July 18, 2011
BY Susanne Retka Schill
Ethanol producers are very familiar with enzymes. And, being based in rural communities, they are also no doubt very familiar with muddy roads. I was fascinated by a story run in Agweek recently that talked about an enzyme product that solidifies spongy soils.
The product actually isn’t new. A California farmer, John Bottistoni of Fresno, Calif., developed it and created a Las Vegas-based company called International Enzymes in 1969 to manufacture it. “The Bottinstonis were hog farmers. They discovered that the feed material they were feeding their hogs would ferment the soil and soil would get ‘very hard from the foodstuffs.’ They ‘recreated the food materials and created an enzyme that would solidify clay,’” wrote Mikkel Pates in his July 11 article in Agweek.
Advertisement
Advertisement
There’s a lot of interest in North Dakota about verifying the product claims through several demonstrations. Like many areas, North Dakota is super wet this summer. The northwestern part of the state is unusually wet, creating muddy rural roads that would be troublesome any year.

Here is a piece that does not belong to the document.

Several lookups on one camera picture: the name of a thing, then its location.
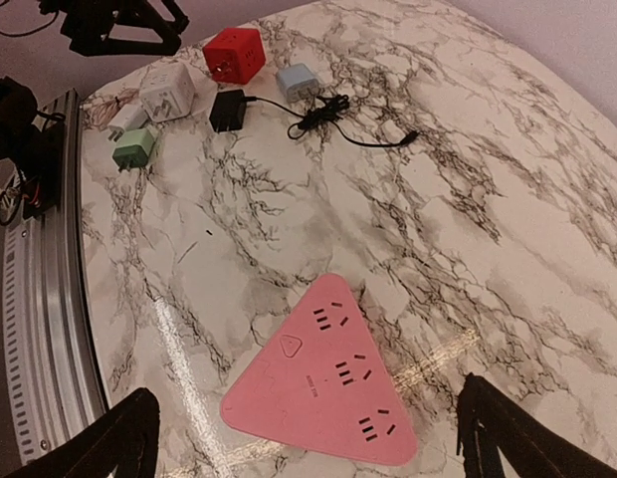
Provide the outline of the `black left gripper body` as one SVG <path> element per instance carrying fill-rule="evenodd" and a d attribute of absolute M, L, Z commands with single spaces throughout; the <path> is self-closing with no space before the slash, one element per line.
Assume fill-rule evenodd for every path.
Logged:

Put on top of that a booming oil development in the Bakken formation with heavy trucks rolling day after day, and you have a recipe for horrendous road conditions.
This enzyme requires a certain proportion of clay in a gravel road, or subsurface material. Apparently, you work the road up to a depth of around 8 inches, spraying the enzyme-laden liquid onto the surface before repacking it. It takes a bit to cure, and then reports say the treated road stands up extraordinarily well to traffic – far better than any other method to try to deal with soft roads. It sounds a little pricey, but then the reporter compared the cost of applying the enzyme with re-graveling a road and it’s not so bad.
Advertisement
Advertisement
If it works here as well as initial indicators are reported, it will catch on big time. Unlike southern Minnesota, where I grew up, the subsoils in northeastern North Dakota are clay with gravel veins being very rare. At the start of this wet cycle, close to 15 years ago, we had a summer where we got 2 or 3 inches of rain every week, instead of the usual one- or two-tenths. That clay subsoil gets amazing saturated with water. We had the local electric co-op come out to dig the holes for a pole barn and once the auger got below the surface, the clay just churned around in the hole like jeans in a washing machine. They ended up driving the telephone poles into the ground like a plunger, and using a truckload of sand to fill the holes to get the poles to stand.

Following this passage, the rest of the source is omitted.